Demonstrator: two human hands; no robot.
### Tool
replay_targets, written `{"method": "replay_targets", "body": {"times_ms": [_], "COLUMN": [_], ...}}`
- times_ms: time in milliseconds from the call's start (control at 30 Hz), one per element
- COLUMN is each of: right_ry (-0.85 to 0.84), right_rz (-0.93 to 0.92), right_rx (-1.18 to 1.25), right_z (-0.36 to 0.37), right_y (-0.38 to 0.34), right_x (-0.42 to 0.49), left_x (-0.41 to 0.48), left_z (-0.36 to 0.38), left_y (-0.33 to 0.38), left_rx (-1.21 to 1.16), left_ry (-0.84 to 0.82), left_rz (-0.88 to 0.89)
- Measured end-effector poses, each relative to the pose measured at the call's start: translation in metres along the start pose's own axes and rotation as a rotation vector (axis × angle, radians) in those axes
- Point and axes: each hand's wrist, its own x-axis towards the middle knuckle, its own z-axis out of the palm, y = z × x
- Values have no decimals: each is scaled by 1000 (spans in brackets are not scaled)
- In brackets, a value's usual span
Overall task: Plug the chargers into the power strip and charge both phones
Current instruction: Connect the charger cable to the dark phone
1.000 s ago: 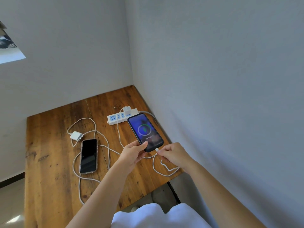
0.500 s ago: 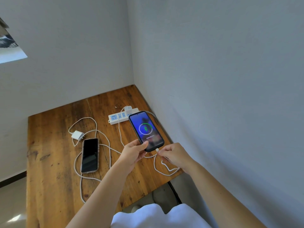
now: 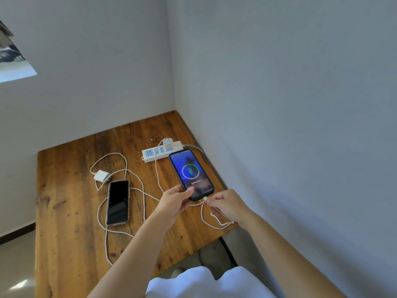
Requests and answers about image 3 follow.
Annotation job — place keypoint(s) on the person's right hand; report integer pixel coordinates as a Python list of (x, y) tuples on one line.
[(231, 206)]

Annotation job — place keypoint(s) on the person's left hand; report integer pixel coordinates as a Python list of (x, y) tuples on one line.
[(169, 204)]

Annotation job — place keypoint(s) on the person's left thumb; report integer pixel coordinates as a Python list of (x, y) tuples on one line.
[(188, 193)]

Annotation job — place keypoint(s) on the person's right thumb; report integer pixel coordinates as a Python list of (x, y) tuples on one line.
[(217, 208)]

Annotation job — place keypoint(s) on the black smartphone with lit screen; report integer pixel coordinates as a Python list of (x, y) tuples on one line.
[(190, 172)]

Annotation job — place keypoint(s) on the person's left forearm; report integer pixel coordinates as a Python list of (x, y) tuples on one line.
[(133, 260)]

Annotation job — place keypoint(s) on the person's right forearm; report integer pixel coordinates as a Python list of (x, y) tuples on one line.
[(279, 257)]

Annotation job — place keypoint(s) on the black table leg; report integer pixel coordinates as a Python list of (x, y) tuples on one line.
[(228, 251)]

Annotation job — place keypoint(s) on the white plugged charger adapter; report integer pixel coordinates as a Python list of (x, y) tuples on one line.
[(168, 144)]

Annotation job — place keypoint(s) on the white power strip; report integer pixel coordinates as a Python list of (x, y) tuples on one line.
[(152, 153)]

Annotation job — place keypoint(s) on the smartphone with dark screen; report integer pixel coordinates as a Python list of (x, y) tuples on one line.
[(118, 201)]

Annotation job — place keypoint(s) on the person's white clothing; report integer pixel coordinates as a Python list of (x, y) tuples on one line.
[(201, 283)]

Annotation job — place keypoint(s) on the white loose charger adapter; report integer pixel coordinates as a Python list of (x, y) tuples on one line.
[(101, 176)]

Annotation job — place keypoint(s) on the wall picture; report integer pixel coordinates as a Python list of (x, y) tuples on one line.
[(12, 62)]

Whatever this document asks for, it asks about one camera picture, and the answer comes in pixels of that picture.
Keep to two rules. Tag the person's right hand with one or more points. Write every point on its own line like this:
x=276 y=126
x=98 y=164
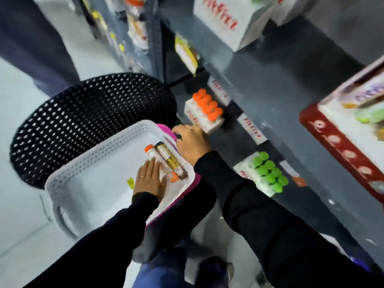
--------------------
## Task to complete
Take the entries above and restate them word for word, minus their images.

## Solution
Demonstrator: two human hands; no robot.
### Tool
replay_targets, written `{"method": "replay_targets", "body": {"times_ms": [_], "COLUMN": [_], ...}}`
- times_ms: time in milliseconds from the call's start (control at 30 Hz), one per element
- COLUMN is each of: right_ry (-0.85 to 0.84), right_rz (-0.93 to 0.92), right_rx (-1.18 to 1.25), right_z (-0.36 to 0.37), right_y (-0.38 to 0.34), right_x (-0.42 to 0.49), left_x (-0.41 to 0.48), left_z (-0.36 to 0.38), left_y (-0.33 to 0.38), left_rx (-1.21 to 1.16), left_ry (-0.84 to 0.82), left_rz (-0.88 to 0.89)
- Measured end-effector poses, each relative to the pose measured at the call's start: translation in metres along the start pose's own axes and rotation as a rotation vector (axis × angle, radians) in those axes
- Point and axes: each hand's wrist, its own x-axis towards the middle knuckle, its own z-axis out of the palm, y = z × x
- Values have no decimals: each is scaled by 1000 (spans in brackets are not scaled)
- In brackets, a value's usual span
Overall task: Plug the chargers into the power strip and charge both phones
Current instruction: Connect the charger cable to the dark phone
1.000 s ago: 
0.500 s ago: 
now: 
Requests and answers about image 3 follow.
Annotation job — place keypoint(s) on the person's right hand; report integer pixel coordinates as a Python list of (x, y) tuples on one line.
[(231, 206)]

Annotation job — place keypoint(s) on the person's left hand; report integer pixel coordinates as a Python list of (x, y) tuples on one line.
[(169, 204)]

Annotation job — place keypoint(s) on the person's left thumb; report integer pixel coordinates as a Python list of (x, y) tuples on one line.
[(188, 193)]

Annotation job — place keypoint(s) on the person's right thumb; report integer pixel coordinates as a Python list of (x, y) tuples on one line.
[(217, 208)]

Annotation job — place keypoint(s) on the black smartphone with lit screen; report integer pixel coordinates as a Python list of (x, y) tuples on one line.
[(190, 172)]

Annotation job — place keypoint(s) on the person's left forearm; report integer pixel coordinates as a Python list of (x, y) tuples on one line.
[(133, 260)]

Annotation job — place keypoint(s) on the person's right forearm; report integer pixel coordinates as a Python list of (x, y) tuples on one line.
[(279, 257)]

Annotation job — place keypoint(s) on the black table leg; report integer pixel coordinates as a Python list of (x, y) tuples on one line.
[(228, 251)]

Annotation job — place keypoint(s) on the white plugged charger adapter; report integer pixel coordinates as a Python list of (x, y) tuples on one line.
[(168, 144)]

Annotation job — place keypoint(s) on the white power strip; report integer pixel coordinates as a Python list of (x, y) tuples on one line.
[(152, 153)]

Annotation job — place keypoint(s) on the smartphone with dark screen; report integer pixel coordinates as a Python list of (x, y) tuples on one line.
[(118, 201)]

Annotation job — place keypoint(s) on the person's white clothing; report integer pixel coordinates as a Python list of (x, y) tuples on one line.
[(201, 283)]

Annotation job — place keypoint(s) on the white loose charger adapter; report integer pixel coordinates as a Python list of (x, y) tuples on one line.
[(101, 176)]

Annotation job — place keypoint(s) on the wall picture; report integer pixel coordinates as a Python list of (x, y) tuples on one line.
[(12, 62)]

Whatever this document asks for, it asks about one camera picture, and the answer comes in pixels of that picture.
Keep to two rules. Tag the person's right hand with one or more points. Write every point on its own line like this:
x=276 y=126
x=98 y=164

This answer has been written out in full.